Task objective:
The lines below are to be quoted exactly, from the first through the one that contains "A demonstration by".

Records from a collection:
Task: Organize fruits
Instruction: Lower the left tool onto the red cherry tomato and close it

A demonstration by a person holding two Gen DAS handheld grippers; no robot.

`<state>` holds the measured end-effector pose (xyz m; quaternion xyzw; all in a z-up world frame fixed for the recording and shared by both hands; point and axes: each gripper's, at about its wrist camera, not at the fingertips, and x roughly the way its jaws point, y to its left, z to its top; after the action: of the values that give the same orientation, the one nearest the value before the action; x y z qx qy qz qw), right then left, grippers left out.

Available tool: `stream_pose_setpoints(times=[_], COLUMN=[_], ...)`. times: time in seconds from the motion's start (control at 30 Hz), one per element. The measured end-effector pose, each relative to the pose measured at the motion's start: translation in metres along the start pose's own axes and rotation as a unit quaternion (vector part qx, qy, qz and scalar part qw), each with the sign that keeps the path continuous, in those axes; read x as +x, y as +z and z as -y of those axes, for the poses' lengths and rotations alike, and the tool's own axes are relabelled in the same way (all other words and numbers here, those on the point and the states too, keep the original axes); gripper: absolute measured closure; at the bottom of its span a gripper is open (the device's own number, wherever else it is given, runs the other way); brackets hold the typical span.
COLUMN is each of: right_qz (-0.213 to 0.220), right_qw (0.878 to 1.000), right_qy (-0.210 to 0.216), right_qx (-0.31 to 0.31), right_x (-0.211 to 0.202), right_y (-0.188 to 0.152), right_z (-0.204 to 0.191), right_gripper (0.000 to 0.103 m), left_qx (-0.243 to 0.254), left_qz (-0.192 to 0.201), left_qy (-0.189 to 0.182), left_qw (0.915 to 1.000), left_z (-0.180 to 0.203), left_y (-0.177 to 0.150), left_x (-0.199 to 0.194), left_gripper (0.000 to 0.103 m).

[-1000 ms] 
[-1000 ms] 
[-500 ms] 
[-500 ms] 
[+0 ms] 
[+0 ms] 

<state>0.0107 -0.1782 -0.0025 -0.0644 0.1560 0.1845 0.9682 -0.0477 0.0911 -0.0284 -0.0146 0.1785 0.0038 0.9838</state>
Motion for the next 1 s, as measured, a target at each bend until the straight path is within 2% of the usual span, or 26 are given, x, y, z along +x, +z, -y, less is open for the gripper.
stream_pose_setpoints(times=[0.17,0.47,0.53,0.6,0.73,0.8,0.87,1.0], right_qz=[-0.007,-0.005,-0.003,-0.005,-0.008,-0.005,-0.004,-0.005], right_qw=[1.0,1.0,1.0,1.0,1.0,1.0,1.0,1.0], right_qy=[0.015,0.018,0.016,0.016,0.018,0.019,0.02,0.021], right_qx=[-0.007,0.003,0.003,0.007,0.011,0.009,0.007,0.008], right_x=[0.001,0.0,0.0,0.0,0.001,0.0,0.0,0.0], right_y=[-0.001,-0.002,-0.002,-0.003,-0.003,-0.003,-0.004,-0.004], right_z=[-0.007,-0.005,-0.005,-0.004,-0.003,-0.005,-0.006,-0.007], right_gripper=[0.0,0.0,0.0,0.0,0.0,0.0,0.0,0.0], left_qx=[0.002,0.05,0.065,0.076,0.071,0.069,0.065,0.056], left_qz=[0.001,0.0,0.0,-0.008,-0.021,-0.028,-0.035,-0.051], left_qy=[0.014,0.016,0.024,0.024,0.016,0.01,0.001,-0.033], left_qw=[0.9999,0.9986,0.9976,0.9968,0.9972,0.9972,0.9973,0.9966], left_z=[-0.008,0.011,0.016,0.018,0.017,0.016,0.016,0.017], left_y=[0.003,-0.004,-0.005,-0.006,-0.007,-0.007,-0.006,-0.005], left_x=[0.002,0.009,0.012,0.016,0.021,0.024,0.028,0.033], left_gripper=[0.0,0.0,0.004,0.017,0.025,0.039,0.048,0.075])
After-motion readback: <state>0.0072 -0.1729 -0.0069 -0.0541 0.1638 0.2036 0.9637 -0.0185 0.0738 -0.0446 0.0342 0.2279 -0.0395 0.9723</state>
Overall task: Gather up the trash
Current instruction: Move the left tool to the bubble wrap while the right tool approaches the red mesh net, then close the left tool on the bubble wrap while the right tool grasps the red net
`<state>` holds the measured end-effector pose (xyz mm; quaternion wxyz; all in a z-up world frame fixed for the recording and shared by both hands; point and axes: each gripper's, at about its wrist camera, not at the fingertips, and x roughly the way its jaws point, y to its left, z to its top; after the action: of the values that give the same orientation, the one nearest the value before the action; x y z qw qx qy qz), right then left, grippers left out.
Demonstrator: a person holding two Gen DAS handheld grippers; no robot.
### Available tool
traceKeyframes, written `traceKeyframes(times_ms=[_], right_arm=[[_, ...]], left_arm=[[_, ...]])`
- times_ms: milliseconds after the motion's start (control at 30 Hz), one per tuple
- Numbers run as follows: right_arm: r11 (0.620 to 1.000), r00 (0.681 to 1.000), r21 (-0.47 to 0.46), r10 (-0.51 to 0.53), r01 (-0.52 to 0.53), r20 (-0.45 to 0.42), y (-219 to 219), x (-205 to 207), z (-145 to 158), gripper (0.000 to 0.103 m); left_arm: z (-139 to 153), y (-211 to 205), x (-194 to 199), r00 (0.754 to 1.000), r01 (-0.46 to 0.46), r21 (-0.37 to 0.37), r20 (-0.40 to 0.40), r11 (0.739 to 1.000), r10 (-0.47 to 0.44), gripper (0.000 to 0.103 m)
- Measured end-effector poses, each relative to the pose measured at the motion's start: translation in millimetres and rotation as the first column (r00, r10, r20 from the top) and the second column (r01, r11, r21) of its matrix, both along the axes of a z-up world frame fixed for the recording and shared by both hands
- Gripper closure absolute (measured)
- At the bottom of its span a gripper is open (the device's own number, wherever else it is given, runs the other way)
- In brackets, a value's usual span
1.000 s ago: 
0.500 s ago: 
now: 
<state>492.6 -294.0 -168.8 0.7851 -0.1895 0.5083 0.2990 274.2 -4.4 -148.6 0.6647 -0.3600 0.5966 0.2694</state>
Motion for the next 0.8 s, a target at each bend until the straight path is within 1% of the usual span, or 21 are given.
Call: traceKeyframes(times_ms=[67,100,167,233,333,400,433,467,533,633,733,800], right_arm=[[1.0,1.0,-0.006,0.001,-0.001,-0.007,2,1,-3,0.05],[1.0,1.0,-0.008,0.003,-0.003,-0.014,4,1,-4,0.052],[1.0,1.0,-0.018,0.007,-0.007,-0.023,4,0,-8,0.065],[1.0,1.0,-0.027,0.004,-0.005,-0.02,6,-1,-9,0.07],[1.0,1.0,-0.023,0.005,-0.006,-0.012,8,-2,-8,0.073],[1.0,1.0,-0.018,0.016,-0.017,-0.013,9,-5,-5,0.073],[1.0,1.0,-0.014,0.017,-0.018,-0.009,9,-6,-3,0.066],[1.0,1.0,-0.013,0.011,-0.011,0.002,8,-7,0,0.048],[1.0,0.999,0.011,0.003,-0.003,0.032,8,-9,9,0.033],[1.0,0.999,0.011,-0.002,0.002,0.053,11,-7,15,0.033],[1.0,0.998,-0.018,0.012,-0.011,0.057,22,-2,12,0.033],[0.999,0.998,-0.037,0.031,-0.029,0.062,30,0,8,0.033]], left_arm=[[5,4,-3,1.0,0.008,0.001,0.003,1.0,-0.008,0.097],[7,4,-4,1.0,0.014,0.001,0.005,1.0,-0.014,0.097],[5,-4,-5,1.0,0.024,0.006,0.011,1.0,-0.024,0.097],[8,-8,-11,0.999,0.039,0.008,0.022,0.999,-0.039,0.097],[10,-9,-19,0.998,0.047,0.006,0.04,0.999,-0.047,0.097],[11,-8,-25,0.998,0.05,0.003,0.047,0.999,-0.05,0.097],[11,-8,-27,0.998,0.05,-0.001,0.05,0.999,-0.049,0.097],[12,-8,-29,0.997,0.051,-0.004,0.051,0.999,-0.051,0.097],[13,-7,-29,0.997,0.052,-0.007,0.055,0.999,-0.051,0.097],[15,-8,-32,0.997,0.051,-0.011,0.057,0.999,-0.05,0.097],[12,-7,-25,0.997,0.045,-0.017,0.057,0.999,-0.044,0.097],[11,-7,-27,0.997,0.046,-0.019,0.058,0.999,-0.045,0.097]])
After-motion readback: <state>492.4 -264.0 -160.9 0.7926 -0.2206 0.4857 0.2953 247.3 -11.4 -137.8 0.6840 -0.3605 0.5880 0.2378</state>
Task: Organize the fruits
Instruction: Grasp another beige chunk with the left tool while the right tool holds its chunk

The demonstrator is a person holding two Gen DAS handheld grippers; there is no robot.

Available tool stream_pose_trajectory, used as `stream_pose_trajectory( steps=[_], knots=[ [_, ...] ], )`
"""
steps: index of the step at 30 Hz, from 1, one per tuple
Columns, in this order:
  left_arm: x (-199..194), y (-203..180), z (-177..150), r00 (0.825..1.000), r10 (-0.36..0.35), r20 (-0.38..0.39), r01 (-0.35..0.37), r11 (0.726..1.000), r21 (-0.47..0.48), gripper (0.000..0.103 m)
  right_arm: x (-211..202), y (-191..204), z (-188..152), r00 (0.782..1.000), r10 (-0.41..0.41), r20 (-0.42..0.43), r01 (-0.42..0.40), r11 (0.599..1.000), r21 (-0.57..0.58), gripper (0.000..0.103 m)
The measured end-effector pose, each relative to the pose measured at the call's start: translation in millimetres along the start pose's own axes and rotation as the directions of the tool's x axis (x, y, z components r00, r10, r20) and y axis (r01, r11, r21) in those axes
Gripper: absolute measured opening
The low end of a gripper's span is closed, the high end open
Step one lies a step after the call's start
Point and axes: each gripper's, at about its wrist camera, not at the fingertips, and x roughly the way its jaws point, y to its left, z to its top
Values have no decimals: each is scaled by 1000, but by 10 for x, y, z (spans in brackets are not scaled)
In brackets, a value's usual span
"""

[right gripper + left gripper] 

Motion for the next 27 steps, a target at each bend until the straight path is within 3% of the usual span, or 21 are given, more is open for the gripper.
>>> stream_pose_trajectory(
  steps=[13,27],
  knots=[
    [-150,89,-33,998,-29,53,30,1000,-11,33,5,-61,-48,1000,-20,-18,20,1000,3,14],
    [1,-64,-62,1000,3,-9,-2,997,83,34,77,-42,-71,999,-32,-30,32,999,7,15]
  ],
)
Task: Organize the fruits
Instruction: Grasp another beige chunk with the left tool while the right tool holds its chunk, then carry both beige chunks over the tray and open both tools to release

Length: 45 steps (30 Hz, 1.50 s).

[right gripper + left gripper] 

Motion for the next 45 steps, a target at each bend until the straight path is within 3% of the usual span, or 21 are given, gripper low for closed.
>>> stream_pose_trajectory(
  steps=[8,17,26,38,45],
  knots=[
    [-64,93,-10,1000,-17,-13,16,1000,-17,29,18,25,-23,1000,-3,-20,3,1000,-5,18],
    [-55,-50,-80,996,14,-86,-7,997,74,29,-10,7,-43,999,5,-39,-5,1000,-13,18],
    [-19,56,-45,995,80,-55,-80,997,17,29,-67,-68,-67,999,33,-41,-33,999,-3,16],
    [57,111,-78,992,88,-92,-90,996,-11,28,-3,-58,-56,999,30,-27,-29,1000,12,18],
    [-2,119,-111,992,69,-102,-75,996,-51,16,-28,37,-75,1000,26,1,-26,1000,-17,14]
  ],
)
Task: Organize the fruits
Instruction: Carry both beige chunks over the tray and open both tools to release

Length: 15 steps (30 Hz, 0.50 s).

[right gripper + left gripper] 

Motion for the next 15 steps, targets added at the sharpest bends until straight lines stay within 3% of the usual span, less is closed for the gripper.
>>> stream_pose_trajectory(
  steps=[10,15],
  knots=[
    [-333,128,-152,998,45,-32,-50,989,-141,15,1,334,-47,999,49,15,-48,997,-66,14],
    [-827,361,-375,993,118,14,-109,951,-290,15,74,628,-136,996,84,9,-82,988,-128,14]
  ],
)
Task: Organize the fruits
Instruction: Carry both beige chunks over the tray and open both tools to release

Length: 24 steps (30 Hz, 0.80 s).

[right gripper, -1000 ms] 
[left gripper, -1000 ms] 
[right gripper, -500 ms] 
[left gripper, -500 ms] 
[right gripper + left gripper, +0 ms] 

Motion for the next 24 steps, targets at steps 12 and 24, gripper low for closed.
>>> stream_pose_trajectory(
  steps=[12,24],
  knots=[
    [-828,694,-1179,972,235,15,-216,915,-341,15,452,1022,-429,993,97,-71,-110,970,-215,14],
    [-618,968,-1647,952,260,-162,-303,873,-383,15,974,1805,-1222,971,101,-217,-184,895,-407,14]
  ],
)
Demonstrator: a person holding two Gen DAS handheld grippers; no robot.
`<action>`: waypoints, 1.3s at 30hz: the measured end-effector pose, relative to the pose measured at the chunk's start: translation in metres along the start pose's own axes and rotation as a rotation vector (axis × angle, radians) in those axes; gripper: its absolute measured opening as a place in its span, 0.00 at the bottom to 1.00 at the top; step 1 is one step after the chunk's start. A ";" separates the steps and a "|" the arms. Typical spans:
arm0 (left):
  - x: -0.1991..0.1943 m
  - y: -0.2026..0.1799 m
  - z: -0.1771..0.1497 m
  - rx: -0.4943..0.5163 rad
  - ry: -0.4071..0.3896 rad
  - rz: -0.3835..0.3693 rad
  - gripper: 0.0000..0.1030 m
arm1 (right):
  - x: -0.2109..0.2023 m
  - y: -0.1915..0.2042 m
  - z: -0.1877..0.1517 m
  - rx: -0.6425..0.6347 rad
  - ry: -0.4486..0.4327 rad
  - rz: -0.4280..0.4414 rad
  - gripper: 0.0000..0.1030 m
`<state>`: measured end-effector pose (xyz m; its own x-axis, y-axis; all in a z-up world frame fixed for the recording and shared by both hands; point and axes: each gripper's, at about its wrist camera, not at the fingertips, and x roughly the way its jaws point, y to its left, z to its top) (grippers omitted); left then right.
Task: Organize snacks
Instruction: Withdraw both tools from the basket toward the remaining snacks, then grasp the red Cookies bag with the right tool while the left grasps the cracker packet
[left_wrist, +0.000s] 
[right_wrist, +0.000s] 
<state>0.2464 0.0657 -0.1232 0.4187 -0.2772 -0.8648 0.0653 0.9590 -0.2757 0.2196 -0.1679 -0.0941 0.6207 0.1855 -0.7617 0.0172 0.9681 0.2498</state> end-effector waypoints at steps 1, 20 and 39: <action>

Written solution:
Task: Organize fruits
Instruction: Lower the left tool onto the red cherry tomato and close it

A demonstration by a person holding two Gen DAS handheld grippers; no robot.

There's nothing left to add to the output.